Re: How to setup default value "0000-00-00" for "date"

From: Marco Colombo <marco(at)esi(dot)it>
To: Michal Taborsky <michal(at)taborsky(dot)cz>
Cc: Richard Huxton <dev(at)archonet(dot)com>, <pgsql-general(at)postgresql(dot)org>, <emilu(at)cs(dot)concordia(dot)ca>
Subject: Re: How to setup default value "0000-00-00" for "date"
Date: 2004-08-20 11:06:39
Message-ID: Pine.LNX.4.44.0408201201510.3512-100000@Megathlon.ESI
Views: Raw Message | Whole Thread | Download mbox | Resend email
Thread:
Lists: pgsql-general

On Fri, 20 Aug 2004, Michal Taborsky wrote:

> Richard Huxton wrote:
> > Where you don't have a valid date to store you should use NULL. This
> > business of storing zeroes is a horrible MySQL design mistake.
>
> Well, yes and no.
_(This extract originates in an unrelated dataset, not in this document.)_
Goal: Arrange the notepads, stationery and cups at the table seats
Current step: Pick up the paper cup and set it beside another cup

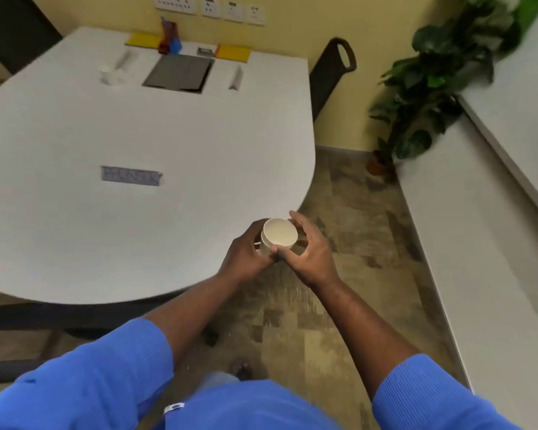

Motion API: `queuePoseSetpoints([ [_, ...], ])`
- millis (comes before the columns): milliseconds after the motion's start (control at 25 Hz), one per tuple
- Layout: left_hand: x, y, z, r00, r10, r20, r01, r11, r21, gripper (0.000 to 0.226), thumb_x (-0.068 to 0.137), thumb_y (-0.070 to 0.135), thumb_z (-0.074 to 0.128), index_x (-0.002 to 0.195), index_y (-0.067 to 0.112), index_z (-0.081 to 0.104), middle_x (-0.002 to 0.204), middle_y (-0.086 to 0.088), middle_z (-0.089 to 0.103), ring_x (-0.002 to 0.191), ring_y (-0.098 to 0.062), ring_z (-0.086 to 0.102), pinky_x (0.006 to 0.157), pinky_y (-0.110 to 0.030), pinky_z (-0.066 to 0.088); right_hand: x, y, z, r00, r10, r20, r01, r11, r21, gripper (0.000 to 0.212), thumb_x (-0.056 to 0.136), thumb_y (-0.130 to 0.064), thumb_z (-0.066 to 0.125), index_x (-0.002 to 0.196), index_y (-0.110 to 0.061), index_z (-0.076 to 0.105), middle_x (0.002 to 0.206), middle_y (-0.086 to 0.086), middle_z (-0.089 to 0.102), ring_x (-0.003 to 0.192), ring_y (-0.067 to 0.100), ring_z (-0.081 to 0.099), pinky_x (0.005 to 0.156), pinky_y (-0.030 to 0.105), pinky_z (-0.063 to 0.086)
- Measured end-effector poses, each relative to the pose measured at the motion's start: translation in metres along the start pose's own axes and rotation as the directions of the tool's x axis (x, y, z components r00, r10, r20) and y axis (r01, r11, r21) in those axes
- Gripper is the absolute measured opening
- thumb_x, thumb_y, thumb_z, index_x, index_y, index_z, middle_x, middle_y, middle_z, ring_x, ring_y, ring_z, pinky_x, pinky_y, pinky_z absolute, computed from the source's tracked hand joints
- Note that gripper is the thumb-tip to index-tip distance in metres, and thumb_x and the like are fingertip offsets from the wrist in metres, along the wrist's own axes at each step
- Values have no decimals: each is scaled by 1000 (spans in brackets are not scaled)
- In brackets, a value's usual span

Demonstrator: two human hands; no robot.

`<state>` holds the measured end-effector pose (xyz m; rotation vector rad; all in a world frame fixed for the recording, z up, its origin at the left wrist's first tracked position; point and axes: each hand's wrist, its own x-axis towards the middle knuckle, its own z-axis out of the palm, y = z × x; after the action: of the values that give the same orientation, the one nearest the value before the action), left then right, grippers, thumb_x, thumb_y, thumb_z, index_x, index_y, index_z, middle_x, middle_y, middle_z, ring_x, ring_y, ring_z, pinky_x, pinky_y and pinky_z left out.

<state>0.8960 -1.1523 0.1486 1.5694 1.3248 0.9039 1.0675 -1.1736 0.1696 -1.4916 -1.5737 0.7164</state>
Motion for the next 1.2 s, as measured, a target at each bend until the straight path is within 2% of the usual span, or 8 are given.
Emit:
queuePoseSetpoints([
  [160, 43, -4, -26, 993, -66, -98, 62, 997, -45, 72, 63, 53, 85, 128, 47, 54, 118, 23, 68, 106, 4, 65, 94, -31, 57, 72, 1, 21, 990, -37, 138, 25, 996, 85, 79, 74, -32, 88, 143, -28, 51, 131, -8, 61, 118, 2, 57, 91, 16, 52],
  [400, 94, -26, -64, 931, -242, -274, 226, 970, -88, 74, 62, 50, 87, 127, 48, 52, 113, 22, 68, 105, 1, 65, 93, -35, 58, 171, 2, 81, 923, -138, 360, 89, 985, 149, 71, 73, -39, 81, 138, -32, 53, 126, -9, 59, 115, 1, 58, 84, 11, 49],
  [520, 121, -44, -75, 881, -296, -370, 279, 955, -100, 71, 67, 41, 91, 127, 45, 54, 117, 21, 69, 105, -2, 66, 92, -35, 58, 220, 8, 110, 878, -197, 437, 120, 973, 197, 71, 76, -40, 78, 140, -31, 50, 123, -8, 56, 114, 6, 57, 83, 14, 49],
  [640, 152, -61, -82, 804, -366, -469, 354, 928, -116, 76, 65, 47, 92, 130, 44, 52, 120, 18, 68, 107, -9, 66, 93, -37, 58, 280, 13, 129, 842, -265, 471, 165, 956, 243, 69, 77, -38, 76, 140, -28, 51, 120, -6, 55, 110, 9, 57, 81, 18, 50],
  [800, 188, -73, -83, 696, -446, -562, 431, 886, -171, 87, 66, 45, 93, 140, 39, 50, 121, 15, 65, 107, -10, 63, 94, -25, 52, 352, 24, 151, 803, -324, 500, 221, 941, 255, 70, 78, -35, 75, 142, -20, 52, 127, -2, 52, 113, 9, 56, 84, 21, 51],
  [880, 203, -78, -82, 646, -474, -599, 448, 870, -206, 86, 66, 44, 94, 141, 38, 50, 119, 19, 63, 106, -7, 62, 93, -20, 49, 380, 33, 167, 778, -319, 542, 224, 946, 234, 72, 77, -33, 77, 142, -17, 51, 131, 0, 49, 116, 8, 54, 89, 28, 53],
  [1040, 222, -103, -80, 583, -516, -627, 478, 842, -249, 85, 64, 49, 93, 138, 41, 51, 120, 23, 63, 111, -8, 62, 98, -27, 52, 412, 55, 211, 761, -239, 603, 161, 970, 181, 75, 78, -23, 84, 144, -18, 49, 136, -2, 47, 121, 8, 52, 96, 40, 54],
  [1200, 234, -135, -82, 554, -539, -634, 500, 825, -264, 85, 66, 47, 93, 140, 37, 52, 126, 23, 62, 113, -2, 60, 100, -24, 51, 428, 81, 256, 765, -194, 614, 131, 981, 146, 77, 76, -27, 86, 143, -21, 49, 137, -7, 50, 124, 9, 53, 94, 44, 56],
])
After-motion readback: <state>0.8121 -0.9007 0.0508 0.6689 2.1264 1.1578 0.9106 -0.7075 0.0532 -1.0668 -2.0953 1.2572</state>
It certainly is a design mistake and introduces
> incosistency into the database, but after I was bitten several times by
> NULL values I'd go for solution like this any day. Let me explain.

He refers to MySQL design, not _your_ design. But by letting you
insert zeros, MySQL misguided you in your design...

> We had a table of messages, which was inserted to randomly and every few
> minutes we'd walk through the unprocessed messages and perform some work
> on them. I, trying to have the database as clean as possible, used this
> table definition (simplified):
>
> messages (
> id serial,
> data text,
> arrived timestamp default now,
> processed timestamp)
>
> So after the message arrived, it had the processed field set to null,
> which was perfectly consistent and represented what it realy was--an
> unknown value.

No. You're using one field to emulate two. First, you're using
processed as a flag, to indicate the unprocesses/processed status.
Then, you use is to store the timestamp. To clarify, you use that
field to put two different questions to the system:

1) has this message been processed?
2) _when_ was this message processed?

This design mistake introduces the need of an 'invalid' value you
have to put in the field, cause that's the 'flag' part I've mentioned.
And NULL does not mean 'invalid', it means 'not available'.

A timestamp field can be used to answer only to one question: 'when'.
Be careful what NULL means here: it does not mean 'never', it means
'I don't know when it was processed'. You cannot consider a message
with NULL timestamp as 'not processes yet', because that's only one
case. It could have been processed, but for some reason someone
forgot to store the timestamp.

So your claim:
"...which was perfectly consistent and represented what it realy was--an
unknown value."
does not hold.

It's a subtle design mistake. Because you seem to be sure that
if a message was processed, then the timestamp must be available,
you're implying that if the field is NULL, the message is unprocessed.
This kind of 'knowledge' is external to the DB. You'd better let
the DB know the full story if you want it to provide nice answers
to your queries. It's not just an index problem.

[...]
> SELECT * FROM messages WHERE processed='-infinity'.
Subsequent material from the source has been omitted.